Stored data entries:
=== Begin Enclosure ===

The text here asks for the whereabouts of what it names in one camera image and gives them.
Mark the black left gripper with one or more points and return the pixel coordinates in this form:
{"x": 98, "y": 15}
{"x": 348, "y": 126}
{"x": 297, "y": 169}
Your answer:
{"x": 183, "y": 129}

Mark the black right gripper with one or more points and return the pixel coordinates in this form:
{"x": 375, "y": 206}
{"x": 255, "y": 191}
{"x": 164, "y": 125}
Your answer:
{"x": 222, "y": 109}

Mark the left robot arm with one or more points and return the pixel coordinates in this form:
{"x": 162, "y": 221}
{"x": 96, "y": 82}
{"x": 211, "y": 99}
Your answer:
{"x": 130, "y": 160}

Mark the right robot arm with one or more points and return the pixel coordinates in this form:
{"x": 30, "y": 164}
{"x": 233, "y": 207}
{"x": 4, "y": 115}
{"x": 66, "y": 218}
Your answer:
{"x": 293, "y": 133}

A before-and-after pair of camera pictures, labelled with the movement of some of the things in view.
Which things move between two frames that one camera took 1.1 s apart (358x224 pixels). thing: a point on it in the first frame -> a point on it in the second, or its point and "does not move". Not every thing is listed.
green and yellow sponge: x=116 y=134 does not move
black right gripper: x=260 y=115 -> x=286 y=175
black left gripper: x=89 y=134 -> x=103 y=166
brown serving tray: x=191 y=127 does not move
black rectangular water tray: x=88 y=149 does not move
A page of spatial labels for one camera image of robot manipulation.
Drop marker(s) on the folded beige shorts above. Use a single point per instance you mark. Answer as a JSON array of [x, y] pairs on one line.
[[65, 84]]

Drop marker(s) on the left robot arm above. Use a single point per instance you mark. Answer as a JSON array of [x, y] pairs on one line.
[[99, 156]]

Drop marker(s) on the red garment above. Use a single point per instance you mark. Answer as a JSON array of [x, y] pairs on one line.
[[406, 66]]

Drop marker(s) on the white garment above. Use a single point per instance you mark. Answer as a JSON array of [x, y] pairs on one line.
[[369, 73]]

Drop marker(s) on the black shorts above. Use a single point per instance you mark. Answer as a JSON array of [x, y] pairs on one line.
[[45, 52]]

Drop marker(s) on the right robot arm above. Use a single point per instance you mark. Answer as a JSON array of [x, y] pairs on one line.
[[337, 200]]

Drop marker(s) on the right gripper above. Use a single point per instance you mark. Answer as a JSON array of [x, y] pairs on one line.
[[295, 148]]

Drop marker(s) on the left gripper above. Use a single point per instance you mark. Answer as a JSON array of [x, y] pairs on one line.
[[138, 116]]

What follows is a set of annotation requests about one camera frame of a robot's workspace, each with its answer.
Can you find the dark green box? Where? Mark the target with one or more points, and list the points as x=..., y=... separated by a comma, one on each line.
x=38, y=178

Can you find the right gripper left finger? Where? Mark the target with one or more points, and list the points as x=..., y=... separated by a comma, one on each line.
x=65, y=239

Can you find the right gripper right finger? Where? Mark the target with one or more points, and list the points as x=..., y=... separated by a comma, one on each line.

=== End Enclosure ===

Exercise objective
Repeat, word for word, all the lines above.

Your solution
The text here asks for the whereabouts of what it names in one camera image and gives them.
Mark the black left gripper with one or more points and return the pixel coordinates in this form:
{"x": 98, "y": 15}
{"x": 348, "y": 126}
{"x": 297, "y": 169}
Your answer:
{"x": 183, "y": 129}

Mark the black right gripper with one or more points and return the pixel coordinates in this form:
{"x": 375, "y": 206}
{"x": 255, "y": 191}
{"x": 164, "y": 125}
Your answer:
{"x": 222, "y": 109}

Mark the left robot arm with one or more points and return the pixel coordinates in this form:
{"x": 162, "y": 221}
{"x": 96, "y": 82}
{"x": 211, "y": 99}
Your answer:
{"x": 130, "y": 160}

Mark the right robot arm with one or more points and return the pixel coordinates in this form:
{"x": 30, "y": 164}
{"x": 233, "y": 207}
{"x": 4, "y": 115}
{"x": 66, "y": 218}
Your answer:
{"x": 293, "y": 133}

A before-and-after pair of camera pictures, labelled with the movement of some of the things in view.
Which things move between two frames that one camera took 1.1 s apart (358x224 pixels). thing: a point on it in the first frame -> a point on it in the second, or its point and "does not move". Not every thing is listed.
green and yellow sponge: x=116 y=134 does not move
black right gripper: x=260 y=115 -> x=286 y=175
black left gripper: x=89 y=134 -> x=103 y=166
brown serving tray: x=191 y=127 does not move
black rectangular water tray: x=88 y=149 does not move
A page of spatial labels for one camera image of robot manipulation.
Drop marker(s) on the folded beige shorts above. Use a single point per instance you mark. Answer as a JSON array of [x, y] pairs on one line.
[[65, 84]]

Drop marker(s) on the left robot arm above. Use a single point per instance you mark. Answer as a JSON array of [x, y] pairs on one line.
[[99, 156]]

Drop marker(s) on the red garment above. Use a single point per instance you mark. Answer as a JSON array of [x, y] pairs on one line.
[[406, 66]]

Drop marker(s) on the white garment above. Use a single point per instance you mark. Answer as a JSON array of [x, y] pairs on one line.
[[369, 73]]

Drop marker(s) on the black shorts above. Use a single point per instance you mark. Answer as a JSON array of [x, y] pairs on one line.
[[45, 52]]

Drop marker(s) on the right robot arm above. Use a single point per instance you mark. Answer as a JSON array of [x, y] pairs on one line.
[[337, 200]]

Drop marker(s) on the right gripper above. Use a single point per instance you mark. Answer as a JSON array of [x, y] pairs on one line.
[[295, 148]]

Drop marker(s) on the left gripper above. Use a single point per instance you mark. Answer as a JSON array of [x, y] pairs on one line.
[[138, 116]]

What follows is a set of annotation requests about one camera frame of a robot's workspace, each with its answer.
Can you find the dark green box? Where? Mark the target with one or more points, and list the points as x=..., y=... separated by a comma, one on each line.
x=38, y=178

Can you find the right gripper left finger? Where? Mark the target with one or more points, and list the points as x=..., y=... separated by a comma, one on each line.
x=65, y=239

Can you find the right gripper right finger? Where? Mark the target with one or more points, and list the points as x=..., y=... separated by a comma, one on each line.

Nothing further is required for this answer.